I have frown lines between my eyebrows that 100 years of botox couldn’t fix and jowls that look like Schnorbitz.  Only Schnorbitz has more hair.  Wayyyy more hair.  I wonder if Sainsburys sell eyebrow pencils?


On my way home I drive 5 miles past the petrol station before I realize my tank is on red.  I must remember to do a “need petrol” post-it note and stick it on the hall table.  Remember Jak, petrol post-it.  Petrol post-it.  Petrol post-it.  As soon as I’m through the back door I reach for a pen.  Hmmm.  Why did I need a pen?  Was I supposed to be writing something down?

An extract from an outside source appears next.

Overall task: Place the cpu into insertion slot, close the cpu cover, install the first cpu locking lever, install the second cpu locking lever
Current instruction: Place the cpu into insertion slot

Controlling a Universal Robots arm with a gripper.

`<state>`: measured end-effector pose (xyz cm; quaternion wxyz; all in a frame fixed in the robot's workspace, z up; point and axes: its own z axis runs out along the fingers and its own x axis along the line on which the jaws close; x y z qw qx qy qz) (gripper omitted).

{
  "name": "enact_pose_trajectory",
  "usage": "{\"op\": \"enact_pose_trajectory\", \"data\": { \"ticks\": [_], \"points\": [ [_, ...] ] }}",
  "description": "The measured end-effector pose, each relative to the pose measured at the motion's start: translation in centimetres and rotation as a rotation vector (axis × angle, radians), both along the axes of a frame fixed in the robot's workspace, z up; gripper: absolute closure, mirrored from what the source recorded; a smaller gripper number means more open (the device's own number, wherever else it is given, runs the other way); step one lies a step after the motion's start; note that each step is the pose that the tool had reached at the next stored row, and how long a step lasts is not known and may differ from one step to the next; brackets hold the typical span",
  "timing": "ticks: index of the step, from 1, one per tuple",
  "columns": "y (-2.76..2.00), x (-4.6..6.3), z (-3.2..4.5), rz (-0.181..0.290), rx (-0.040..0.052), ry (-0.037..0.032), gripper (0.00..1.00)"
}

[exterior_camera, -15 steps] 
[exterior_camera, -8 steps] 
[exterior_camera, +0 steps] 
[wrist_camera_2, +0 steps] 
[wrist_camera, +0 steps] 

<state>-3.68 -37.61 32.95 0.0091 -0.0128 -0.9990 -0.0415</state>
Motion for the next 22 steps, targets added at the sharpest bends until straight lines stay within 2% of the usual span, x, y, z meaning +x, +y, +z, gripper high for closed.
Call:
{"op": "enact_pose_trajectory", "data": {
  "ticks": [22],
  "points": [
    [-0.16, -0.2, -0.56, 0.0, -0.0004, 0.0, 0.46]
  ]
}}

It’s 2pm and I crawl into bed for a nap.  Not a rest, an actual drool-on-the-pillow old fogie’s nap from which I wake bathed in sweat and with armpits which smell like death.  I’d dreamt I was being arrested for some heinous, but unknown, crime like forgetting to pay my council tax bill even though it’s done automatically by direct debit, or stealing invisible plans to the rights of way on the local footpath.  I wonder if my phone is bugged or the government are spying on me through my TV.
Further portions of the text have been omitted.